Integração entre bolsas foi em tempo recorde, diz Cintra Neto

Segundo presidente da BM&F, 1º passo da Nova Bolsa (junção com Bovespa) será 'criar valor para acionistas'

Carolina Ruhmann e Michelly Teixeira, da Agência Estado,

26 de março de 2008 | 10h16

A integração entra a BM&F e a Bovespa foi decidida em tempo recorde, graças "ao empenho e decisão firme das duas casas", afirmou nesta quarta-feira, 26, o presidente do conselho da BM&F, Manoel Felix Cintra Neto. O prazo para a conclusão das negociações entre as duas bolsas terminava em 18 de abril, mas a decisão da união das duas instituições foi tomada na terça à noite. "Estamos muito felizes com a conclusão do processo", afirmou, e acrescentou: "o propósito primeiro é criar valor para os acionistas". Veja também:Nova Bolsa brasileira será a 2ª maior das Américas Para Raymundo Magliano Filho, presidente do Conselho da Bovespa, esta é uma decisão "histórica". "O Brasil sempre foi visto como um país agrícola e agora será reconhecido como uma referência mundial em termos de mercados de capitais e futuros", comemorou. De acordo com os valores de mercado de terça-feira, a integração deverá criar a terceira maior bolsa do mundo e a segunda maior das Américas, atrás somente da Bolsa de Chicago.
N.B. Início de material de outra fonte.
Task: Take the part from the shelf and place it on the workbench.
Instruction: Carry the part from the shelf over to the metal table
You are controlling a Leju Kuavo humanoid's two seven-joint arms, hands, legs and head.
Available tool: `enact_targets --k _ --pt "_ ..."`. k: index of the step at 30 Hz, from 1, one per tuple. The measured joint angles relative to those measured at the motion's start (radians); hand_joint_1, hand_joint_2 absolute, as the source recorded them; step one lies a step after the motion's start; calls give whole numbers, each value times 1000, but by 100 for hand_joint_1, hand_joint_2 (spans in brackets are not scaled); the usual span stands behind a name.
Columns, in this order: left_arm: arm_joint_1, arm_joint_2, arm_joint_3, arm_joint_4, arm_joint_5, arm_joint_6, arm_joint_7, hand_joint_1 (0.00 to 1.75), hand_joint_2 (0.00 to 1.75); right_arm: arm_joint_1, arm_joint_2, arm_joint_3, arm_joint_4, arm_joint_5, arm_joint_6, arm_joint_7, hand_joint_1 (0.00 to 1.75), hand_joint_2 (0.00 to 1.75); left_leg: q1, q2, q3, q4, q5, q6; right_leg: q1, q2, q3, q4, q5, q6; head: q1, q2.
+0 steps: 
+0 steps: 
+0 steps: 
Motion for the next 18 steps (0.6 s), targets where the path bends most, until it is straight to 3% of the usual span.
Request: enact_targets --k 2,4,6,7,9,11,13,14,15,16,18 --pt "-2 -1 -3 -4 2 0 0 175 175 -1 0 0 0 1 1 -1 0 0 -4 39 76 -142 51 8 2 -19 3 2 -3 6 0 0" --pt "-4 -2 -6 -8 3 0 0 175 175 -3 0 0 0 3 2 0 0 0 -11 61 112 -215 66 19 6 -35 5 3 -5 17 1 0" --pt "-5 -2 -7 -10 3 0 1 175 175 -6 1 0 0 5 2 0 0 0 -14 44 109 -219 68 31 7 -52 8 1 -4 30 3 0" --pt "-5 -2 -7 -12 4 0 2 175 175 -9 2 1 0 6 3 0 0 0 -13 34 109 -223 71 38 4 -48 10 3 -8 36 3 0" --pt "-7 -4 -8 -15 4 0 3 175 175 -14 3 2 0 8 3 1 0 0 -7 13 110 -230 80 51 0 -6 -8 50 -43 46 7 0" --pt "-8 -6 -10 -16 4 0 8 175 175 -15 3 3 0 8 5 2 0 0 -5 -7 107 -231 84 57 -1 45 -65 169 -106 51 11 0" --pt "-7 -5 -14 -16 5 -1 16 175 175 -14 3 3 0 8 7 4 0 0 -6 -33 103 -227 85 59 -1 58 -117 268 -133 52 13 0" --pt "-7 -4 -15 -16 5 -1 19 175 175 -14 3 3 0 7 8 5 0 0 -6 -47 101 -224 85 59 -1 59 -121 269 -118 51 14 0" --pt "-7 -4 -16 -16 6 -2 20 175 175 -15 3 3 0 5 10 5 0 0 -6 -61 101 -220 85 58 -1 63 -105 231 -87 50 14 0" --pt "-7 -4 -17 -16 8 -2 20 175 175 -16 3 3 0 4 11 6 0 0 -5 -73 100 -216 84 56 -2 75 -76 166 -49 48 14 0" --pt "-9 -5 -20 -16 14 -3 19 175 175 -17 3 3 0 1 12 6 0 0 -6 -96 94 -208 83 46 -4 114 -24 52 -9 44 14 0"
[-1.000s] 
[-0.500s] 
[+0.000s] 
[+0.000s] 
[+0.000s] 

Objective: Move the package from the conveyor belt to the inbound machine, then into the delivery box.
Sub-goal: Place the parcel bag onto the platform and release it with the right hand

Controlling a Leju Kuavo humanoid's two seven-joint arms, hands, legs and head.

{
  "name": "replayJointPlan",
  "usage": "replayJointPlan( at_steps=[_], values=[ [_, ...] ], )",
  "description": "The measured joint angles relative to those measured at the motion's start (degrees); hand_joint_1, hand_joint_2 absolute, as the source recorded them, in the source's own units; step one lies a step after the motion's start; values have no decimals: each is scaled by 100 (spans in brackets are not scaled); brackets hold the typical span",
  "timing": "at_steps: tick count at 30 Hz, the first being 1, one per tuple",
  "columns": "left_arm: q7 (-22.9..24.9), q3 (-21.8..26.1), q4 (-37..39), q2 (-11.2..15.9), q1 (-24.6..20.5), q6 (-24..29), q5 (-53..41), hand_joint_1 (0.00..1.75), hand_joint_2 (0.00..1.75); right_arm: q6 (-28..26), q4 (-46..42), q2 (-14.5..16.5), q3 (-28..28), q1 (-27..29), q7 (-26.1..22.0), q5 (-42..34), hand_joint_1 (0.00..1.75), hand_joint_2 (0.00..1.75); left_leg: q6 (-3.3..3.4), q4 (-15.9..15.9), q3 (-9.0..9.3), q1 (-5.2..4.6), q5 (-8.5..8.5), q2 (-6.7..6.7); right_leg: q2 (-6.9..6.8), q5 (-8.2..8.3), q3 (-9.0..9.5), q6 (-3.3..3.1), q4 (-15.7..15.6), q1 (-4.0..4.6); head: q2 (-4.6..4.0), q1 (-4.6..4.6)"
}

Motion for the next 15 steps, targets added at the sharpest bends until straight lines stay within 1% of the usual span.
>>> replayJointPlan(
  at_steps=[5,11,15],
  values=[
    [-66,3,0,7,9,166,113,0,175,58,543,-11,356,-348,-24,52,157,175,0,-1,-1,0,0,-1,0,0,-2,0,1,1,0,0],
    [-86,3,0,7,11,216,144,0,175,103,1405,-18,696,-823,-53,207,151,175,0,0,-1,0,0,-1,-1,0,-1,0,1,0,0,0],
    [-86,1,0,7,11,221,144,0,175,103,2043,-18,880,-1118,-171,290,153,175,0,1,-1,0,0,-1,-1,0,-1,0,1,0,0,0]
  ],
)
Entretanto, conforme destacou Cintra Neto, "o mercado dirá o real valor da empresa". Otimista, ele citou "as enormes sinergias" frutos do acordo, avaliando que o valor da nova companhia, temporariamente chamada de Nova Bolsa, poderá ser ainda maior. Conforme brincou Gilberto Mifano, diretor-geral da Bovespa, "dois mais dois são mais do que quatro". "Isso é só o começo", declarou Mifano, acrescentando: "a nova empresa será mais forte do que as duas juntas". Para Cintra Neto, a Nova Bolsa será um "centro consolidador" dos mercados na América Latina e poderá listar tanto empresas nacionais como regionais e internacionais. Ele afirmou que o "processo inexorável" de integração deve "agregar o maior valor possível" e "construir um grande centro de liquidez", competitivo internacionalmente. Para Magliano, a nova companhia contribui para a "integração da América Latina". Gilberto Mifano, por sua vez, destacou a grande vantagem comparativa que a Nova Bolsa terá, devido a sua localização. "O Brasil tem um potencial enorme de crescimento", declarou.